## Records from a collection
****************

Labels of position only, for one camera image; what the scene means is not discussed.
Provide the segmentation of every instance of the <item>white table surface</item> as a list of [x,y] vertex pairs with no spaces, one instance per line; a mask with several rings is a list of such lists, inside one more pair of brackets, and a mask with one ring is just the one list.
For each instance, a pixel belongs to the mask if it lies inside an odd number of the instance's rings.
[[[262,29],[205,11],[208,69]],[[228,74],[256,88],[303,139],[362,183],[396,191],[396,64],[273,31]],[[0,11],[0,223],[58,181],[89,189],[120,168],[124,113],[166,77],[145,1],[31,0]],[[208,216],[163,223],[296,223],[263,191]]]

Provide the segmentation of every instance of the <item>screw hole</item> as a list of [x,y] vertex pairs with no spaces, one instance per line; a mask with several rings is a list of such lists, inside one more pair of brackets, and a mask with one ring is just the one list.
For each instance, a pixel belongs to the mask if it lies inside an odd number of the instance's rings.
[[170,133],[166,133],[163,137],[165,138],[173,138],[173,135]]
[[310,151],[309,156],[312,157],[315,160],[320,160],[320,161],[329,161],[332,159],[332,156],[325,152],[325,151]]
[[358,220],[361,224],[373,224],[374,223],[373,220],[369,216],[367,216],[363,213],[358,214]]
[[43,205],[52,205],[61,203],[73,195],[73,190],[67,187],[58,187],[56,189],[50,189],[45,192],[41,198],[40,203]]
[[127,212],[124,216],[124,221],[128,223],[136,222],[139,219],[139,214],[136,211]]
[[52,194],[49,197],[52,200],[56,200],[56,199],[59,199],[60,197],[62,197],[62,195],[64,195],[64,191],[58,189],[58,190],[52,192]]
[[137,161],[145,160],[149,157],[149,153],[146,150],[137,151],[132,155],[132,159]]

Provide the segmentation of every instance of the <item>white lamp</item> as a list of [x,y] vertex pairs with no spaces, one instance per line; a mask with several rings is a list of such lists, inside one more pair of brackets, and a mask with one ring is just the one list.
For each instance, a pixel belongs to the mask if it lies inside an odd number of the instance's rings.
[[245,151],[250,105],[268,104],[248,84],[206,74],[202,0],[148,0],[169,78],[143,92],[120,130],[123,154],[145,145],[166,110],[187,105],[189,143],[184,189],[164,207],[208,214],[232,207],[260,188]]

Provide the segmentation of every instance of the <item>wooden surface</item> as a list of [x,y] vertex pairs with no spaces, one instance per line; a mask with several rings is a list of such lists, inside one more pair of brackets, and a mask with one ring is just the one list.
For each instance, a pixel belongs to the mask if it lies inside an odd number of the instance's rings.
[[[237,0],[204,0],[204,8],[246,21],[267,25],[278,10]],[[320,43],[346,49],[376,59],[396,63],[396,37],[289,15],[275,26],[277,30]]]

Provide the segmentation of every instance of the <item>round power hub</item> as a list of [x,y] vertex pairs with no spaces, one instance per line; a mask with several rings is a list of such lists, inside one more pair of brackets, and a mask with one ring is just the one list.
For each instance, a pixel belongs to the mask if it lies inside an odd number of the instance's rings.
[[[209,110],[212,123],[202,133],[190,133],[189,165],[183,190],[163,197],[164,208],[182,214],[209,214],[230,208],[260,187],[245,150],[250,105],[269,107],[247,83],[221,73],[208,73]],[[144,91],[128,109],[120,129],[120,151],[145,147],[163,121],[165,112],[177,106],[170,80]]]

****************

## Problem statement
If a line in the records has the word "pair", copy that line.

## Task output
Provide the segmentation of every instance of the <item>white table surface</item> as a list of [x,y] vertex pairs with no spaces, one instance per line; a mask with several rings is a list of such lists, inside one more pair of brackets, and a mask with one ring is just the one list.
Provide the segmentation of every instance of the <item>screw hole</item> as a list of [x,y] vertex pairs with no spaces, one instance per line; a mask with several rings is a list of such lists, inside one more pair of brackets, and a mask with one ring is just the one list.
Provide the segmentation of every instance of the <item>white lamp</item> as a list of [x,y] vertex pairs with no spaces, one instance per line; a mask with several rings is a list of such lists, inside one more pair of brackets, and a mask with one ring is just the one list.
Provide the segmentation of every instance of the <item>wooden surface</item> as a list of [x,y] vertex pairs with no spaces, one instance per line; a mask with several rings is a list of such lists, inside one more pair of brackets, and a mask with one ring is just the one list.
Provide the segmentation of every instance of the <item>round power hub</item> as a list of [x,y] vertex pairs with no spaces, one instance per line; a mask with several rings is a list of such lists, inside one more pair of brackets, and a mask with one ring is just the one list.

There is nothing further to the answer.